Rex Stout's "Frame-Up for Murder," the second Nero Wolfe novella from Death Times Three (1985), exhibits some of the routine qualities of which Julian Symons complained concerning Stout's post-1950 work.
In this one a pretty young woman, Flora Gallant, wants to hire Nero Wolfe to find dirt on another woman, Bianca Voss, who has established an insidious influence over the business of her "illustrious dressmaker" brother, Alec Gallant.
From his office Wolfe talks to this woman, Voss, on the telephone, only to hear her scream out guttersnipe insults at him (mostly concerning his weight) before she seemingly is attacked and murdered. Investigating, Archie finds that Voss is indeed dead, having been bludgeoned and strangled.
There is a complicating element involving another woman, a very recently deceased actress named Sara Yare, which is reminiscent of Agatha Christie's Lord Edgware Dies (1933). In fact Stout, through Archie Goodwin, does not even attempt to pretend that we, the readers, are being fooled anymore by the mystery of the telephone call:
I will not explain at this point why Wolfe wanted to know if any of the subjects had known Sarah Yare and if so, how well, for two reasons: first, you have spotted it yourself; and, second, since I am not as smart as you are, I had not yet come up with the answer.
Including Flora Gallant, there are five suspects. Wolfe identifies a killer, but, in truth, Stout could just as easily have made the culprit any one of four people (only one of the group is exonerated in an interesting way); there's not really a pleasing inevitability to the solution. While "Bitter End" (1940) is one of the best Wolfe novellas, not the same thing can be said of "Frame-Up for Murder," in my view; it has a rather perfunctory feel to it. I suppose I could call it "Lower End."
Good news though, the Wolfe novel And Be a Villain is one of the best, I think. I'll have the review up soon, before I move to another author for Friday.
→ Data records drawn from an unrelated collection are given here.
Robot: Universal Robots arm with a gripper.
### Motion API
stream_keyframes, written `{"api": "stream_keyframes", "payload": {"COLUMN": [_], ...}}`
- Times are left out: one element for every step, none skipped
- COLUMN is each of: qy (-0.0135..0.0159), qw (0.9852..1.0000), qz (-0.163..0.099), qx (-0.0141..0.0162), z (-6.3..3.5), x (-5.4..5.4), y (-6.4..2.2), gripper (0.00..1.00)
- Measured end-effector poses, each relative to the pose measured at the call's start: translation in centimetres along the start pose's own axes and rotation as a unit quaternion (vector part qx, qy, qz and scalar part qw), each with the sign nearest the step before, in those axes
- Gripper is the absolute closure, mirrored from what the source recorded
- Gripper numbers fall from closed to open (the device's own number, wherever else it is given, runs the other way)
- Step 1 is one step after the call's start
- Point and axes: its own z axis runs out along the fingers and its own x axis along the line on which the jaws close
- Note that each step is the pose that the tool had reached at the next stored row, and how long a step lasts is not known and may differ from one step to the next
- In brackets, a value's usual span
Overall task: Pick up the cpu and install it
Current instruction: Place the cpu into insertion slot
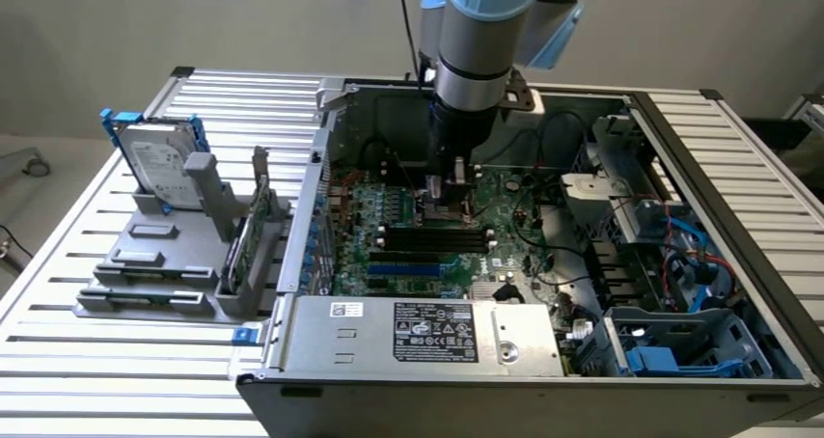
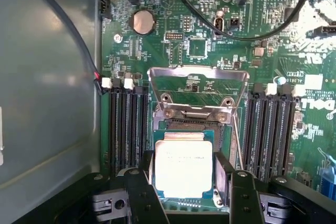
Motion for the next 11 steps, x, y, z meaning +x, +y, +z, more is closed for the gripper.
{"api": "stream_keyframes", "payload": {"qy": [0.0001,0.0002,0.0,-0.0007,-0.0024,-0.0051,-0.0081,-0.0112,-0.0145,-0.0164,-0.0177], "qw": [1.0,1.0,1.0,1.0,1.0,0.9999,0.9999,0.9999,0.9998,0.9998,0.9997], "qz": [0.003,0.006,0.007,0.009,0.01,0.011,0.012,0.013,0.013,0.014,0.014], "qx": [0.0012,0.0013,0.0012,0.001,0.0009,0.0007,0.0006,0.0005,0.0005,0.0003,0.0], "z": [0.01,0.01,0.02,0.05,0.07,0.09,0.12,0.17,0.21,0.24,0.26], "x": [0.0,0.0,0.01,0.02,0.02,0.02,0.01,0.02,0.04,0.09,0.15], "y": [-0.01,-0.03,-0.05,-0.05,-0.07,-0.08,-0.09,-0.11,-0.12,-0.12,-0.12], "gripper": [0.45,0.45,0.45,0.45,0.45,0.45,0.45,0.45,0.45,0.45,0.45]}}
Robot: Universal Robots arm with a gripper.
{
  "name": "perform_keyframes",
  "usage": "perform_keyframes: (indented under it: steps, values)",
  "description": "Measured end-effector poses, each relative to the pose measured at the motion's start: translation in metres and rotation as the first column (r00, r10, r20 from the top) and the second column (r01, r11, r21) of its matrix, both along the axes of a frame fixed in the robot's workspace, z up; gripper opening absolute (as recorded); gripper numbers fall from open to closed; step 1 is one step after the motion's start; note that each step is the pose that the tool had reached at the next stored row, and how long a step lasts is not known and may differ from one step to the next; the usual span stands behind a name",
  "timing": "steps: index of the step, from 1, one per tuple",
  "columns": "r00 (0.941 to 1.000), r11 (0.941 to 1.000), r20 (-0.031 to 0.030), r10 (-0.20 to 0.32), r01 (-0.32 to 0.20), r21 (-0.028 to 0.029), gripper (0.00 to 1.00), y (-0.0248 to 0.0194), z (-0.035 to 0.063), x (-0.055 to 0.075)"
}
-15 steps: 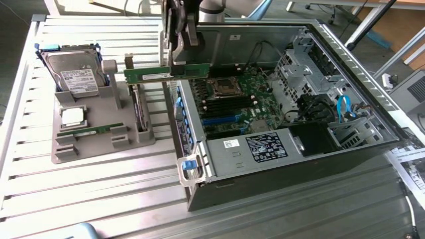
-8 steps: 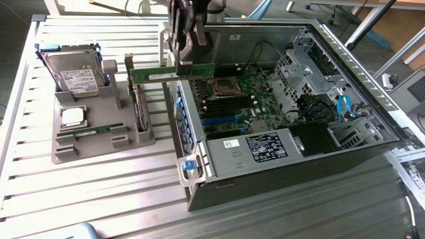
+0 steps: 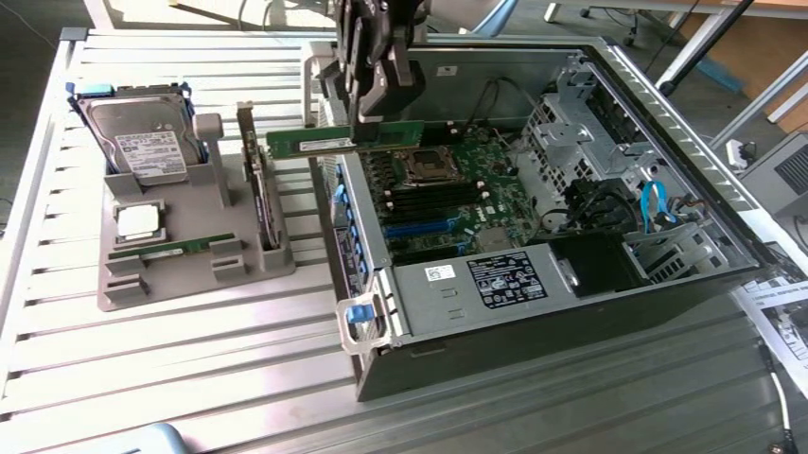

Glad to see you tackle the great Nero Wolfe! I agree with you that this is not one of Stout's best stories; I agree with you and Mr. Symons that it has a routine quality. But I hope to respectfully disagree with you on a few points. First, I just don't understand why you're comparing this to "Three Act Tragedy"; all I can see is that both have actors. Here, though, Sarah Yare is completely offstage and there is no suggestion that the motive for murder is anything to do with the profession of acting (I'm being deliberately vague for the sake of people who haven't read Christie's novel); in fact this story is about alibis and how to establish them. My second point of respectful disagreement is that once the crucial point about the establishment of an alibi is made, there is only a single character who is not exonerated by the circumstances (again, spoiler-free language) so, in fact, it could not just as easily have been any one of four people. I agree that this is not, in your well-chosen phrase, pleasingly inevitable; but it's fair as written, I suggest.
ReplyDeleteThis story always bothered me because Archie displays three times, and at one point says in writing about himself, that he is a poor judge of character -- and elsewhere in the corpus, again and again, he is not. I found that disappointing. I've always also been disappointed by Archie's cruel description of Sarah Yare as an "alco", and the implication that her career was over forever. (In the modern age, Robert Downey Jr. has come back from heroin addiction, etc.) But what I did find delightful was the deduction that Wolfe makes from the use of the tiny word "gob". THAT is classic Wolfe, and hearkens back to (again, spoiler-free) a dinner he had one night with a young law student and his girlfriend in which the law syllabus is discussed.
I can't defend this mediocre story, but I hope to suggest that it deserves a little bit more praise than you've allowed it. But thank you for bringing your considerable talent to Nero Wolfe, my "favourite fatty"!
Noah, whoops, my mistake, I was thinking of Lord Edgware Dies!
ReplyDelete"in fact this story is about alibis and how to establish them."
Yes. That was why I was trying to compare it to Lord Edgware Dies.
What I meant about the selection of the murderer at the end was, Stout really could have made it any one of those four people. It could have been so easily changed around. I'm not suggesting it was unfair, just unsatisfying.
Of course, to be honest, none of the four characters were interesting enough for it to matter anyway.
When I said only one person is "satisfactorily exonerated," I meant exonerated in a way I found interesting (the psychological point).
By the way, don't give me too much praise for "pleasing inevitability"--I think Scott Ratner may have said it first!
One the whole I quite like Stout's output in the 1950s and early 60s.
Aha! Okay, now I see what you were getting at, "Lord Edgware Dies". Gotcha. And I agree 100% that he could have believably made it any of those four people by arranging things accordingly and it would have been psychologically just as valid ... in fact he may well have picked the one I would least believe committed the crime. (Partly because Archie is so rarely wrong about people.) And that is unsatisfying. Also unsatisfying never to have a chance to look at Sarah Yare while alive and make up our own minds ... and having a central point so obvious that CRAMER gets it. Pfui. I rather like Stout best in the 50s and 60s, and I have a feeling you're about to do justice to one of my top three favourite Wolfe novels ... looking forward to that!